Response 27: Thank you for pointing it out. It was indeed a mistake, which has now been corrected by the author.

 

Comment 28: In Section 2.2.1, since there are no references to published articles regarding the OptoTab SERIES, it would be helpful to include more details about the heterophoria measurement technique this program use (for example if red/green glasses and polarized glasses are used – how the vertical line is formed?). A supporting figure from test illustrating the description in Lines 113-115 could help.

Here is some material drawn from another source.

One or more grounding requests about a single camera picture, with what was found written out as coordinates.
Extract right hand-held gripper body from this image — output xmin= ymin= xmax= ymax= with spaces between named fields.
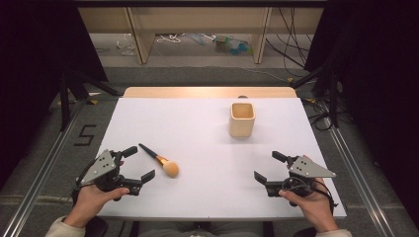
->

Response 28: Thank you for the suggestion. A new sentence was added to clarify that both polarized and red/green glasses create a dissociation in which one eye sees the cross with the scale and the other sees the line, thus quickly obtaining the magnitude of the heterophoria. Additionally, a supporting figure of the test was added as you suggested.

 

Comment 29: In Line 176, please verify whether the p-value of ≤0.005 is correct, or if it should be 0.05. Additionally, in Line 243, it is unclear why significance has been set as p≥0.025 instead of the p≥0.05.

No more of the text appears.